Description of the task:
Below is a listing from which only part is wanted; return exactly the lines from the one with "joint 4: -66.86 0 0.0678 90" up to and including the one with "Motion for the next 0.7".

Data to use:

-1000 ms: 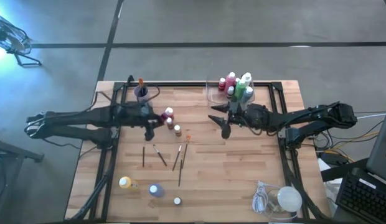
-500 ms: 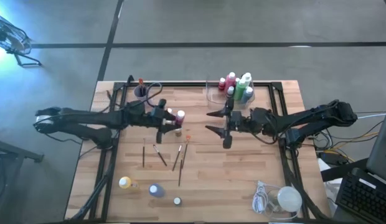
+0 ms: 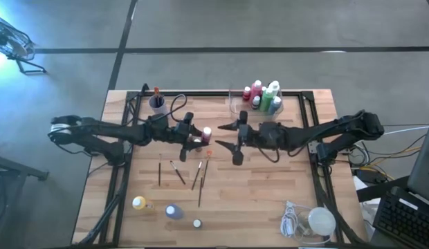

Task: Pick & Place Paint Supplies
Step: Put the pink paint bottle into the transparent bin

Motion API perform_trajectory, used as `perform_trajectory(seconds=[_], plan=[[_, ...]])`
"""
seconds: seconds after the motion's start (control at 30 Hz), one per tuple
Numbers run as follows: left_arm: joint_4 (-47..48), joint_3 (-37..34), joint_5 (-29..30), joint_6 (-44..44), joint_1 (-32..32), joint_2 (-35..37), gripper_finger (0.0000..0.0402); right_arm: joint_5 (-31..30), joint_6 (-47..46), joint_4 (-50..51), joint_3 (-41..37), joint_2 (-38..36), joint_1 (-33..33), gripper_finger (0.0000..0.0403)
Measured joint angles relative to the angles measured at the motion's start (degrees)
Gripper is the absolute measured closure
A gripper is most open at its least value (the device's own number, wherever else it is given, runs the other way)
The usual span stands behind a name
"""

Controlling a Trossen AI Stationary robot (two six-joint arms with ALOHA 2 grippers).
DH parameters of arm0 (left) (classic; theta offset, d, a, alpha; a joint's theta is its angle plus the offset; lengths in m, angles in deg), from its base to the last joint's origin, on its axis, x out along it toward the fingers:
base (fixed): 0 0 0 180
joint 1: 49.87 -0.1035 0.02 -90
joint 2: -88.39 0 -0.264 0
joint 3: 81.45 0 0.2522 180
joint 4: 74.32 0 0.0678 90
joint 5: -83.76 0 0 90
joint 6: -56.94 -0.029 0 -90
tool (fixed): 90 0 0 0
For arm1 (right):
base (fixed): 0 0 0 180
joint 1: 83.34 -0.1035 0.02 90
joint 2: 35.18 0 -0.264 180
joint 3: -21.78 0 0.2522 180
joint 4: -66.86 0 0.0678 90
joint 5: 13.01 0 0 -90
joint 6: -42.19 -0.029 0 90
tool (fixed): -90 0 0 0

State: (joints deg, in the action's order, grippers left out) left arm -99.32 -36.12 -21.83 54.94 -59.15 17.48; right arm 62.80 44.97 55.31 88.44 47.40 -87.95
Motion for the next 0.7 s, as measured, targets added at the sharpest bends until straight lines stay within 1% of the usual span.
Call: perform_trajectory(seconds=[0.07, 0.17, 0.27, 0.37, 0.47, 0.57, 0.7], plan=[[0.0, 0.0, 0.0, -0.7, 0.0, 0.0, 0.0268, -0.2, 0.5, 0.0, 1.3, 0.9, -0.6, 0.0167], [0.2, 0.0, -0.2, -0.8, 0.0, 0.2, 0.0268, -2.1, 0.6, 0.4, 3.5, 2.6, -0.9, 0.0174], [0.3, 0.0, -0.2, -0.9, 0.0, 0.3, 0.0268, -2.6, -0.6, 2.9, 5.8, 4.6, -0.7, 0.0178], [2.3, 0.0, -0.2, -0.9, 0.0, 0.4, 0.0268, -3.1, -1.0, 12.3, 9.8, 4.9, -0.9, 0.0178], [4.0, 0.0, -0.2, -0.9, 0.0, 0.4, 0.0268, -5.5, -3.9, 23.9, 15.5, 4.6, -1.0, 0.017], [4.0, 0.0, -0.2, -0.9, 0.0, 0.4, 0.0268, -5.5, -5.6, 32.1, 20.7, 5.3, -0.8, 0.0158], [6.6, 0.0, -0.2, -0.9, 0.0, 0.4, 0.0268, -4.9, -7.2, 43.9, 28.3, 7.4, -0.9, 0.014]])
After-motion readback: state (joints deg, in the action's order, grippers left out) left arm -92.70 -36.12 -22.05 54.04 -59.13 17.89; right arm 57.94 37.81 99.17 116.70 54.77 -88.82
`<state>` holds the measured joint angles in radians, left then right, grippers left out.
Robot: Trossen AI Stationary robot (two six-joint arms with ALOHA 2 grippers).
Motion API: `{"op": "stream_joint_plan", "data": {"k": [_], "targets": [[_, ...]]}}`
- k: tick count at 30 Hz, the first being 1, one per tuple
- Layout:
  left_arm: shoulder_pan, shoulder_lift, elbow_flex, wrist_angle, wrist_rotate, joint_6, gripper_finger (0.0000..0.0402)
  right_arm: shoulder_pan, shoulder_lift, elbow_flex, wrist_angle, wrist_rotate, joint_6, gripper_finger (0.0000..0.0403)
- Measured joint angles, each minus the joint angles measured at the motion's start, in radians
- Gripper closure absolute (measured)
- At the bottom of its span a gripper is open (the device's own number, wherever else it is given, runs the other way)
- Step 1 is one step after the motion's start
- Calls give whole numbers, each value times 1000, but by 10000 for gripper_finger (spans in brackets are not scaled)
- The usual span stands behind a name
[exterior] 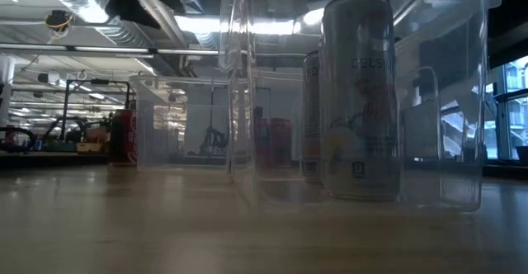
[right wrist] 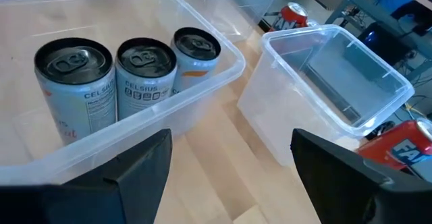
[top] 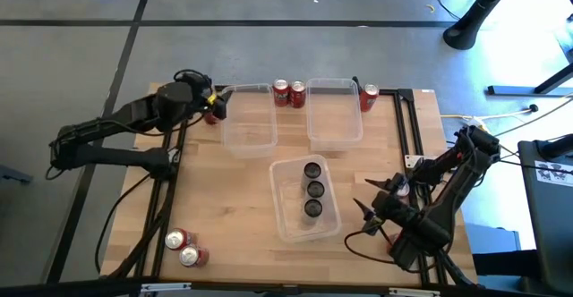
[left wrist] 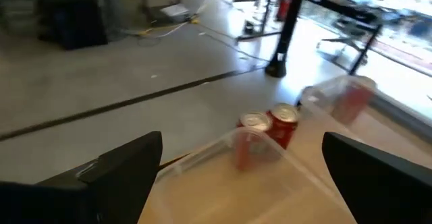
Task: Sort soda cans
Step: Put the white/yellow soda can into the bottom transparent bin
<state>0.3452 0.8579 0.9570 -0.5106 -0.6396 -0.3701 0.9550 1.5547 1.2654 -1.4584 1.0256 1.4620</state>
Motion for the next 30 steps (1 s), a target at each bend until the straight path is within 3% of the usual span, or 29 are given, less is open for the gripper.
{"op": "stream_joint_plan", "data": {"k": [7,14,21,30], "targets": [[210,114,53,-114,10,-10,6,0,0,-1,-5,26,-10,100],[416,253,120,-286,204,-51,6,0,0,-1,-9,22,-31,100],[521,346,136,-351,246,-16,6,0,0,-1,-9,40,-32,100],[607,401,136,-315,286,7,6,0,0,-1,-4,40,-30,100]]}}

Output for this exercise:
joint 4: -66.86 0 0.0678 90
joint 5: 13.01 0 0 -90
joint 6: -42.19 -0.029 0 90
tool (fixed): -90 0 0 0

State: (joints deg, in the action's order, grippers left out) left arm -99.32 -36.12 -21.83 54.94 -59.15 17.48; right arm 62.80 44.97 55.31 88.44 47.40 -87.95
Motion for the next 0.7 s, as measured, targets added at the sharpest bends until straight lines stay within 1% of the usual span.

The output is now complete.